Novas possibilidades e avaliação positiva da velhice
Essa categoria engloba os relatos relacionadas aos novos planos de vida e perspectivas do futuro, à capacidade de transpor as dificuldades comuns associadas à velhice ou uma verbalização de sentimentos positivos, tendo como exemplo as seguintes palavras mencionadas no TALP: alegria (f = 02; 1,27%), sabedoria (f = 02; 1,27%), respeito (f = 02; 1,27%), amor (f = 02; 1,27%), privilégio (f = 01; 0,64%), futuro (f = 01; 0,64%) e possibilidade (f = 02; 1,27%). Embora a velhice seja perpassada por muitos estereótipos negativos na cultura ocidental, muitos idosos se apresentam diante de um processo de envelhecimento saudável e estruturado por propósitos consistentes. Nesse estudo, os traços positivos da velhice não tiveram representatividade na análise dos resultados do TALP. Todavia, na análise qualitativa das entrevistas, é legítimo ressaltar as descrições positivas da velhice: “Estou me formando agora na terceira graduação e me sinto vivo. Agora quero só trabalhar de forma voluntária para quem precisar” (Homem, 76 anos, divorciado, procurador de justiça, católico).

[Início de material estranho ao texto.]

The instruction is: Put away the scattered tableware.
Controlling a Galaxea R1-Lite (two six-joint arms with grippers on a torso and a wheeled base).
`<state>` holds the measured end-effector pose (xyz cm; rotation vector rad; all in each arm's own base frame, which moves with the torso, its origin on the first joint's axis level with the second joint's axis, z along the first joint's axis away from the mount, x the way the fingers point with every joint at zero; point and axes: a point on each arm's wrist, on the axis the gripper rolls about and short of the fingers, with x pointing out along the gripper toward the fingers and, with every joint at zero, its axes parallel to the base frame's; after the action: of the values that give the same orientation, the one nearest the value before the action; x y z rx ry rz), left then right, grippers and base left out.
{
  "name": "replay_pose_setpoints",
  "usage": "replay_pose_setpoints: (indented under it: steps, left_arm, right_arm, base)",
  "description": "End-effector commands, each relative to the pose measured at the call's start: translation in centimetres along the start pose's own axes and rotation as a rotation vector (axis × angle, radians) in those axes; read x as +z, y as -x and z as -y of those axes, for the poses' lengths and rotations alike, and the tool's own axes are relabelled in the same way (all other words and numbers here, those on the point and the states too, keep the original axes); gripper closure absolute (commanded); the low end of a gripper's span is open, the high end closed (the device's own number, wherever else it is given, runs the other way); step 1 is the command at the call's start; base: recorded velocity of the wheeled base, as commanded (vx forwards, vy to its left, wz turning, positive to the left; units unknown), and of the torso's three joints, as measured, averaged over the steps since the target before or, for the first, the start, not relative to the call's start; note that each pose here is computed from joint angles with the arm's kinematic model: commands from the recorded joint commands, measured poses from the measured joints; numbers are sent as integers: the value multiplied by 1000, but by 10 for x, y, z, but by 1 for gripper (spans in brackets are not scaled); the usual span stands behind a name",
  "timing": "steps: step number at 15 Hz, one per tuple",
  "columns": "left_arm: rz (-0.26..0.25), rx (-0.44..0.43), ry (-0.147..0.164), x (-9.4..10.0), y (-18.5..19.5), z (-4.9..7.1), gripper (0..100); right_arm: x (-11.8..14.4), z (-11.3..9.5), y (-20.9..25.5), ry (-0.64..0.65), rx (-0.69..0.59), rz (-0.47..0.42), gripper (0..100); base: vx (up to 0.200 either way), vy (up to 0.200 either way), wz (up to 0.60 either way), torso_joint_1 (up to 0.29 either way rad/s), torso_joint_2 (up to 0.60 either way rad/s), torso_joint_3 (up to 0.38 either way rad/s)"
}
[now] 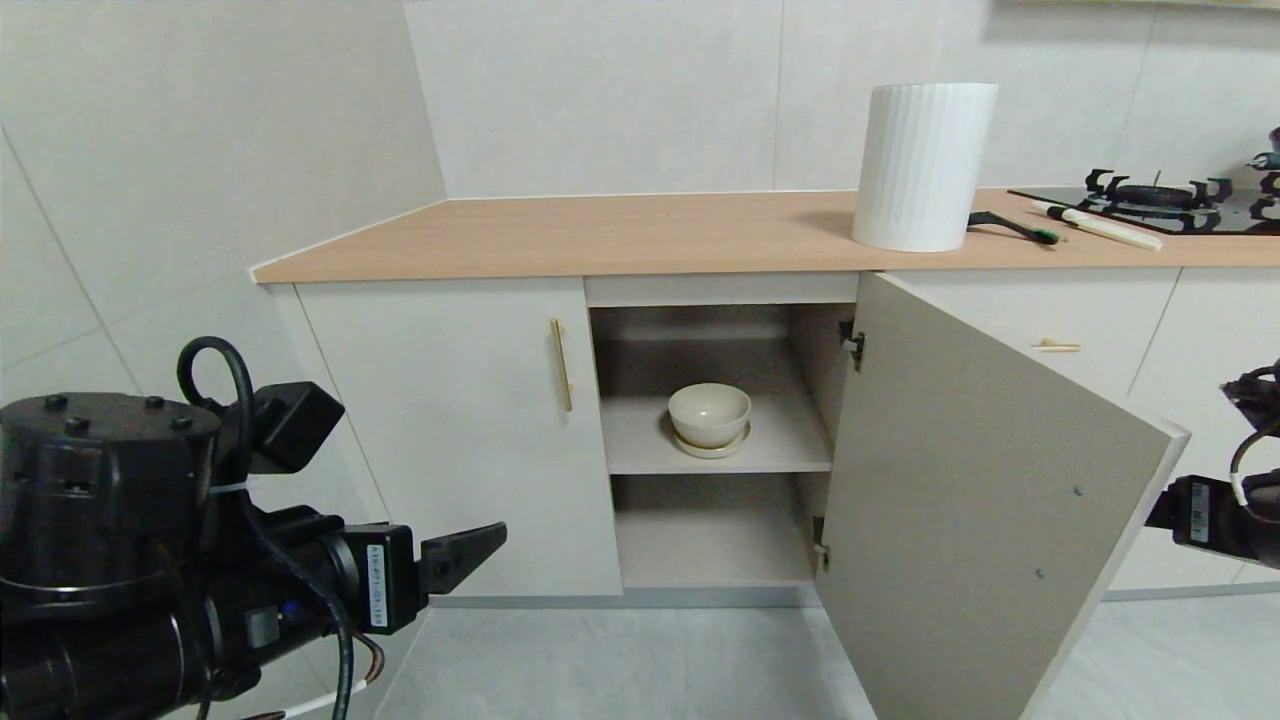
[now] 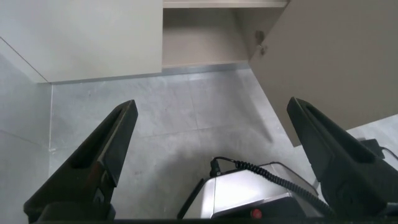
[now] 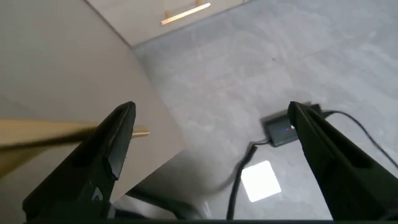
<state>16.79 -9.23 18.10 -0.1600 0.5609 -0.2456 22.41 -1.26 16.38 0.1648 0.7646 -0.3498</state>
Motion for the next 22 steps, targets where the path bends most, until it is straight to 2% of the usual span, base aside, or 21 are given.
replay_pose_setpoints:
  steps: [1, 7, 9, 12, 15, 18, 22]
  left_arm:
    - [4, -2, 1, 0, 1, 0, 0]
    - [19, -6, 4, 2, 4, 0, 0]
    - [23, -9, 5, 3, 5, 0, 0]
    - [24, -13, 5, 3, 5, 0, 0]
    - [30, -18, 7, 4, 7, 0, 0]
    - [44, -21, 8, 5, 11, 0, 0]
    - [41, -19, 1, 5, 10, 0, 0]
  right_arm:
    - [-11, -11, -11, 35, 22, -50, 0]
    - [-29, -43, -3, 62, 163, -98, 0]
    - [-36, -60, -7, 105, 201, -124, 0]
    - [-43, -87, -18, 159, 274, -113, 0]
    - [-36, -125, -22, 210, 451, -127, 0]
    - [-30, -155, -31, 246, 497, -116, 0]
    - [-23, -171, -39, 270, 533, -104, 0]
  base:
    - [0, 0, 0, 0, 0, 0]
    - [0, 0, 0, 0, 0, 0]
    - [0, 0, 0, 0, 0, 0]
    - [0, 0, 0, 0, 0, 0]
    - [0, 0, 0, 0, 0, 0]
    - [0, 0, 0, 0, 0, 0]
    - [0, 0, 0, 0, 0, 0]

A autopercepção positiva do envelhecimento é fundamental para a manutenção do bem-estar da pessoa idosa (Alonso-Debreczeni & Bailey, 2021). A qualidade das relações interpessoais estabelecidas ao longo da vida e os acontecimentos marcantes da trajetória do indivíduo estabelecem relação direta com a maneira como as pessoas envelhecem. Portanto, a maneira como o idoso vive o seu envelhecimento é resultante de uma construção que ele mesmo fez ao longo de sua história, podendo, assim, assumir diferentes perspectivas. Seria um equívoco acreditar que o idoso contemporâneo está condenado a envelhecer de maneira infeliz. As possibilidades de se autorrealizar na velhice são inúmeras e podem ser descobertas quando distanciadas das percepções estereotipadas do envelhecer. Assim, promover uma autopercepção positiva da velhice é vista como uma estratégia importante frente o impacto da discriminação etária.
Considerações Finais
A partir desse estudo, analisou-se percepções e experiências da discriminação na velhice na perspectiva dos próprios idosos. A partir dos resultados, observou-se uma naturalização da discriminação contra a velhice e uma dificuldade do próprio idoso em identificar conteúdos preconceituosos. Os participantes não se percebiam como pessoas idosas, por associarem tantos estereótipos negativos à velhice. Os idosos desta pesquisa reconhecem que existe preconceito, mas tendem a se distanciar dele a qualquer custo. É possível identificar a dificuldade dos idosos de reconhecerem que são afetados diretamente pela discriminação, talvez pelo fato de não se reconhecerem como pessoas idosas.
Quanto às limitações desse estudo, é válido mencionar que oportuniza apenas a análise de relatos de idosos de classe média e classe média baixa. Além disso, não foram exploradas informações adicionais acerca da realidade demográfica dos idosos, tais como a raça/etnia e orientação sexual. Em estudos futuros, pode-se fazer uma análise comparativa a partir de perfis socioeconômicos diferentes, reconhecendo que algumas condições sociais vulnerabilizam ainda mais o idoso. Faz-se necessário investigar o fenômeno da discriminação contra idosos considerando as especificidades de cada região brasileira. Destarte, confia-se que o presente estudo traz uma importante contribuição sobre a forma como a velhice é percebida e experienciada na realidade de idosos brasileiros. Espera-se com esses resultados promover uma reflexão sobre o que é a velhice no contexto brasileiro e, a partir disso, possibilitar a criação de políticas públicas que busquem combater essa visão negativa da velhice e a naturalização do preconceito e da discriminação na velhice.